## Records supplied
Content starts

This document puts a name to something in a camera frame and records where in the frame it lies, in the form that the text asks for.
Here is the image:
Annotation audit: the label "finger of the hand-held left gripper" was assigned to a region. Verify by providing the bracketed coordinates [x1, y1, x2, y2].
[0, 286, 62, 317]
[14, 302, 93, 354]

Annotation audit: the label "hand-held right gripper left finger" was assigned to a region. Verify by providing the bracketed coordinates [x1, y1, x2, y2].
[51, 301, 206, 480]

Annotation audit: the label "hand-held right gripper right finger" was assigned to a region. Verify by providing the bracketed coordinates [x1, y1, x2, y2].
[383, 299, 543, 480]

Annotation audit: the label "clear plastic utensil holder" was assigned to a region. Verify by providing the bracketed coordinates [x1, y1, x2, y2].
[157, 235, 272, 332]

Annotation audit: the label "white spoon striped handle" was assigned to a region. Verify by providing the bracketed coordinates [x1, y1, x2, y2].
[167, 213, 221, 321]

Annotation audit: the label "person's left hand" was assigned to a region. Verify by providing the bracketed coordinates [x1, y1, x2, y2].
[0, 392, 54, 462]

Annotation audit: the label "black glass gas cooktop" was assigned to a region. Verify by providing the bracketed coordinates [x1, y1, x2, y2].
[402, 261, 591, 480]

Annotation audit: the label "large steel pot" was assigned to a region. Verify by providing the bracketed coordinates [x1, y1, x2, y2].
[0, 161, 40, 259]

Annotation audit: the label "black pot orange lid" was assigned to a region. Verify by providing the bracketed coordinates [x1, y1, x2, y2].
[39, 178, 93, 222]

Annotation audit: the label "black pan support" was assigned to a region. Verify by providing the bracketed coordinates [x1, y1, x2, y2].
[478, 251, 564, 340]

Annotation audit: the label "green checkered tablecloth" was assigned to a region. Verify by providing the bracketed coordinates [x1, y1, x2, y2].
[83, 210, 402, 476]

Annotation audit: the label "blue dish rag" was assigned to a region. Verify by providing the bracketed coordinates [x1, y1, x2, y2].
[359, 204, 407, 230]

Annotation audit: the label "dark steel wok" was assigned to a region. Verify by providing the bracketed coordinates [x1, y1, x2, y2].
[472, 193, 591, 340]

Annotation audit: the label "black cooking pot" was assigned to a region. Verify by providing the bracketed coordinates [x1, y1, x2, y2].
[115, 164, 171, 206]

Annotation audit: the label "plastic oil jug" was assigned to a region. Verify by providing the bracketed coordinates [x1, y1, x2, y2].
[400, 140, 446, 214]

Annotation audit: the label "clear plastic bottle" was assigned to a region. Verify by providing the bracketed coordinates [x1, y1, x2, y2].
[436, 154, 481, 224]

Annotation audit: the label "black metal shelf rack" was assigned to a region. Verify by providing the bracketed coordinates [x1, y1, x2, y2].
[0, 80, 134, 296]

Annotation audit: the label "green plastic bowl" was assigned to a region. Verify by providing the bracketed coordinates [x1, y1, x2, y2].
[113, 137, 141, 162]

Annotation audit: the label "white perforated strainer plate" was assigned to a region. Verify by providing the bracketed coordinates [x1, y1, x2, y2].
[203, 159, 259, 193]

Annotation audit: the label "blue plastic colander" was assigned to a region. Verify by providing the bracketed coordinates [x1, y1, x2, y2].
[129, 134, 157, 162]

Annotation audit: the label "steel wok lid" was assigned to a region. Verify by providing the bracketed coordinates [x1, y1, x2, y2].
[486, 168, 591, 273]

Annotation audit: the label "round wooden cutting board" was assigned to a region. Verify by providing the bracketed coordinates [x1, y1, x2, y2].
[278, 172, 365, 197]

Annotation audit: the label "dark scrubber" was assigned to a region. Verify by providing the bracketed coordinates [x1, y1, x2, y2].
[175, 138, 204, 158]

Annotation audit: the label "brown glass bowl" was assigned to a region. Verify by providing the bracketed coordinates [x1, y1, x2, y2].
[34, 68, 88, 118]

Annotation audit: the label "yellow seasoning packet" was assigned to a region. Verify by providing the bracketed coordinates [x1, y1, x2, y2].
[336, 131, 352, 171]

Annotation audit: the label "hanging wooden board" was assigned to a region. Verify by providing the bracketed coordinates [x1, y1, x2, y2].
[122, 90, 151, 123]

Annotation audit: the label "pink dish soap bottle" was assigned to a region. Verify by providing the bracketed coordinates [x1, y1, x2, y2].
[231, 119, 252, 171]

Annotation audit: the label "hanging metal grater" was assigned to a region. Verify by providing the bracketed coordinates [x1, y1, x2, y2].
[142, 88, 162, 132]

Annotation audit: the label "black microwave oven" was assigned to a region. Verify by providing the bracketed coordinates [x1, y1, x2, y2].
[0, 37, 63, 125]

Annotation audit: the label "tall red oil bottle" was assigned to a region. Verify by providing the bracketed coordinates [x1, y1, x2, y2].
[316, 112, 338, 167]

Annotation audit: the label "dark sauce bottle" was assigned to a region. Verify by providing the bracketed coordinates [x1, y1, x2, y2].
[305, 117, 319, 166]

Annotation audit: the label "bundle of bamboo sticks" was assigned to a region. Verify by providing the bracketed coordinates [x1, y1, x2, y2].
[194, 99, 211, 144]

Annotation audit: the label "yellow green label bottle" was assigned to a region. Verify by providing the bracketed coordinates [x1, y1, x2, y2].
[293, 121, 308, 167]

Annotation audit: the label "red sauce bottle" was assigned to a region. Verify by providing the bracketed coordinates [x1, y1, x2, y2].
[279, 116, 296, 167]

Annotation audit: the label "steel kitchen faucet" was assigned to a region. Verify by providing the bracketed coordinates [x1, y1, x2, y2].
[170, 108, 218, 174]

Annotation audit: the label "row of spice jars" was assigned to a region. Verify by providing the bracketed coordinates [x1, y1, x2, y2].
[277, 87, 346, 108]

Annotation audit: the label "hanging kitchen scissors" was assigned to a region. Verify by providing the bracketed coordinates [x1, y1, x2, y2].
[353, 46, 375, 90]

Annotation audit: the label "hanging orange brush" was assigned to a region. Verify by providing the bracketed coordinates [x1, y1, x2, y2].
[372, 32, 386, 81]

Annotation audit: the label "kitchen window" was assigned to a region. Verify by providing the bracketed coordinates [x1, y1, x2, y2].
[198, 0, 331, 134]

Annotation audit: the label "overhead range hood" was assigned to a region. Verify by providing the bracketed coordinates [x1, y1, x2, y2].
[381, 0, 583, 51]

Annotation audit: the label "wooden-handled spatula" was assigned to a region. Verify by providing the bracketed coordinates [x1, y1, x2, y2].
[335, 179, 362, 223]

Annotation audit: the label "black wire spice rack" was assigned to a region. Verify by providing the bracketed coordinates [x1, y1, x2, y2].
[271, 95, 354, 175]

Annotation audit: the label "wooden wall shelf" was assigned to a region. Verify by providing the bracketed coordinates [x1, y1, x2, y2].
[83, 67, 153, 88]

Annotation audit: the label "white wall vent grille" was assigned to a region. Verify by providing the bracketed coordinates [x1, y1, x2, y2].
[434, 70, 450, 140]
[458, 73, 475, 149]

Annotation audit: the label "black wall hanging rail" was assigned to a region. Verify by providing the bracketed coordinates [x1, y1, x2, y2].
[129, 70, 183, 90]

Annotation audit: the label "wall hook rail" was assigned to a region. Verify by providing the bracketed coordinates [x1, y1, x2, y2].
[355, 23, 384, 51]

Content ends

The material above must be output in full. Keep every word as it is.

## Answer for the task
This document puts a name to something in a camera frame and records where in the frame it lies, in the form that the text asks for.
Here is the image:
Annotation audit: the label "finger of the hand-held left gripper" was assigned to a region. Verify by providing the bracketed coordinates [x1, y1, x2, y2].
[0, 286, 62, 317]
[14, 302, 93, 354]

Annotation audit: the label "hand-held right gripper left finger" was assigned to a region. Verify by providing the bracketed coordinates [x1, y1, x2, y2].
[51, 301, 206, 480]

Annotation audit: the label "hand-held right gripper right finger" was assigned to a region. Verify by providing the bracketed coordinates [x1, y1, x2, y2].
[383, 299, 543, 480]

Annotation audit: the label "clear plastic utensil holder" was assigned to a region. Verify by providing the bracketed coordinates [x1, y1, x2, y2].
[157, 235, 272, 332]

Annotation audit: the label "white spoon striped handle" was assigned to a region. Verify by providing the bracketed coordinates [x1, y1, x2, y2].
[167, 213, 221, 321]

Annotation audit: the label "person's left hand" was assigned to a region. Verify by providing the bracketed coordinates [x1, y1, x2, y2].
[0, 392, 54, 462]

Annotation audit: the label "black glass gas cooktop" was assigned to a region. Verify by providing the bracketed coordinates [x1, y1, x2, y2].
[402, 261, 591, 480]

Annotation audit: the label "large steel pot" was assigned to a region. Verify by providing the bracketed coordinates [x1, y1, x2, y2].
[0, 161, 40, 259]

Annotation audit: the label "black pot orange lid" was assigned to a region. Verify by providing the bracketed coordinates [x1, y1, x2, y2].
[39, 178, 93, 222]

Annotation audit: the label "black pan support" was assigned to a region. Verify by providing the bracketed coordinates [x1, y1, x2, y2].
[478, 251, 564, 340]

Annotation audit: the label "green checkered tablecloth" was assigned to a region. Verify by providing the bracketed coordinates [x1, y1, x2, y2].
[83, 210, 402, 476]

Annotation audit: the label "blue dish rag" was assigned to a region. Verify by providing the bracketed coordinates [x1, y1, x2, y2].
[359, 204, 407, 230]

Annotation audit: the label "dark steel wok" was assigned to a region. Verify by providing the bracketed coordinates [x1, y1, x2, y2].
[472, 193, 591, 340]

Annotation audit: the label "black cooking pot" was assigned to a region. Verify by providing the bracketed coordinates [x1, y1, x2, y2].
[115, 164, 171, 206]

Annotation audit: the label "plastic oil jug" was assigned to a region. Verify by providing the bracketed coordinates [x1, y1, x2, y2].
[400, 140, 446, 214]

Annotation audit: the label "clear plastic bottle" was assigned to a region. Verify by providing the bracketed coordinates [x1, y1, x2, y2].
[436, 154, 481, 224]

Annotation audit: the label "black metal shelf rack" was assigned to a region. Verify by providing the bracketed coordinates [x1, y1, x2, y2].
[0, 80, 134, 296]

Annotation audit: the label "green plastic bowl" was assigned to a region. Verify by providing the bracketed coordinates [x1, y1, x2, y2].
[113, 137, 141, 162]

Annotation audit: the label "white perforated strainer plate" was assigned to a region. Verify by providing the bracketed coordinates [x1, y1, x2, y2].
[203, 159, 259, 193]

Annotation audit: the label "blue plastic colander" was assigned to a region. Verify by providing the bracketed coordinates [x1, y1, x2, y2].
[129, 134, 157, 162]

Annotation audit: the label "steel wok lid" was assigned to a region. Verify by providing the bracketed coordinates [x1, y1, x2, y2].
[486, 168, 591, 273]

Annotation audit: the label "round wooden cutting board" was assigned to a region. Verify by providing the bracketed coordinates [x1, y1, x2, y2].
[278, 172, 365, 197]

Annotation audit: the label "dark scrubber" was assigned to a region. Verify by providing the bracketed coordinates [x1, y1, x2, y2].
[175, 138, 204, 158]

Annotation audit: the label "brown glass bowl" was assigned to a region. Verify by providing the bracketed coordinates [x1, y1, x2, y2].
[34, 68, 88, 118]

Annotation audit: the label "yellow seasoning packet" was assigned to a region. Verify by providing the bracketed coordinates [x1, y1, x2, y2].
[336, 131, 352, 171]

Annotation audit: the label "hanging wooden board" was assigned to a region. Verify by providing the bracketed coordinates [x1, y1, x2, y2].
[122, 90, 151, 123]

Annotation audit: the label "pink dish soap bottle" was assigned to a region. Verify by providing the bracketed coordinates [x1, y1, x2, y2].
[231, 119, 252, 171]

Annotation audit: the label "hanging metal grater" was assigned to a region. Verify by providing the bracketed coordinates [x1, y1, x2, y2].
[142, 88, 162, 132]

Annotation audit: the label "black microwave oven" was assigned to a region. Verify by providing the bracketed coordinates [x1, y1, x2, y2].
[0, 37, 63, 125]

Annotation audit: the label "tall red oil bottle" was assigned to a region. Verify by providing the bracketed coordinates [x1, y1, x2, y2].
[316, 112, 338, 167]

Annotation audit: the label "dark sauce bottle" was assigned to a region. Verify by providing the bracketed coordinates [x1, y1, x2, y2].
[305, 117, 319, 166]

Annotation audit: the label "bundle of bamboo sticks" was assigned to a region. Verify by providing the bracketed coordinates [x1, y1, x2, y2].
[194, 99, 211, 144]

Annotation audit: the label "yellow green label bottle" was assigned to a region. Verify by providing the bracketed coordinates [x1, y1, x2, y2].
[293, 121, 308, 167]

Annotation audit: the label "red sauce bottle" was assigned to a region. Verify by providing the bracketed coordinates [x1, y1, x2, y2].
[279, 116, 296, 167]

Annotation audit: the label "steel kitchen faucet" was assigned to a region. Verify by providing the bracketed coordinates [x1, y1, x2, y2].
[170, 108, 218, 174]

Annotation audit: the label "row of spice jars" was assigned to a region. Verify by providing the bracketed coordinates [x1, y1, x2, y2].
[277, 87, 346, 108]

Annotation audit: the label "hanging kitchen scissors" was assigned to a region. Verify by providing the bracketed coordinates [x1, y1, x2, y2].
[353, 46, 375, 90]

Annotation audit: the label "hanging orange brush" was assigned to a region. Verify by providing the bracketed coordinates [x1, y1, x2, y2].
[372, 32, 386, 81]

Annotation audit: the label "kitchen window" was assigned to a region. Verify by providing the bracketed coordinates [x1, y1, x2, y2].
[198, 0, 331, 134]

Annotation audit: the label "overhead range hood" was assigned to a region. Verify by providing the bracketed coordinates [x1, y1, x2, y2].
[381, 0, 583, 51]

Annotation audit: the label "wooden-handled spatula" was assigned to a region. Verify by providing the bracketed coordinates [x1, y1, x2, y2].
[335, 179, 362, 223]

Annotation audit: the label "black wire spice rack" was assigned to a region. Verify by providing the bracketed coordinates [x1, y1, x2, y2].
[271, 95, 354, 175]

Annotation audit: the label "wooden wall shelf" was assigned to a region. Verify by providing the bracketed coordinates [x1, y1, x2, y2].
[83, 67, 153, 88]

Annotation audit: the label "white wall vent grille" was assigned to a region. Verify by providing the bracketed coordinates [x1, y1, x2, y2].
[434, 70, 450, 140]
[458, 73, 475, 149]

Annotation audit: the label "black wall hanging rail" was assigned to a region. Verify by providing the bracketed coordinates [x1, y1, x2, y2].
[129, 70, 183, 90]

Annotation audit: the label "wall hook rail" was assigned to a region. Verify by providing the bracketed coordinates [x1, y1, x2, y2].
[355, 23, 384, 51]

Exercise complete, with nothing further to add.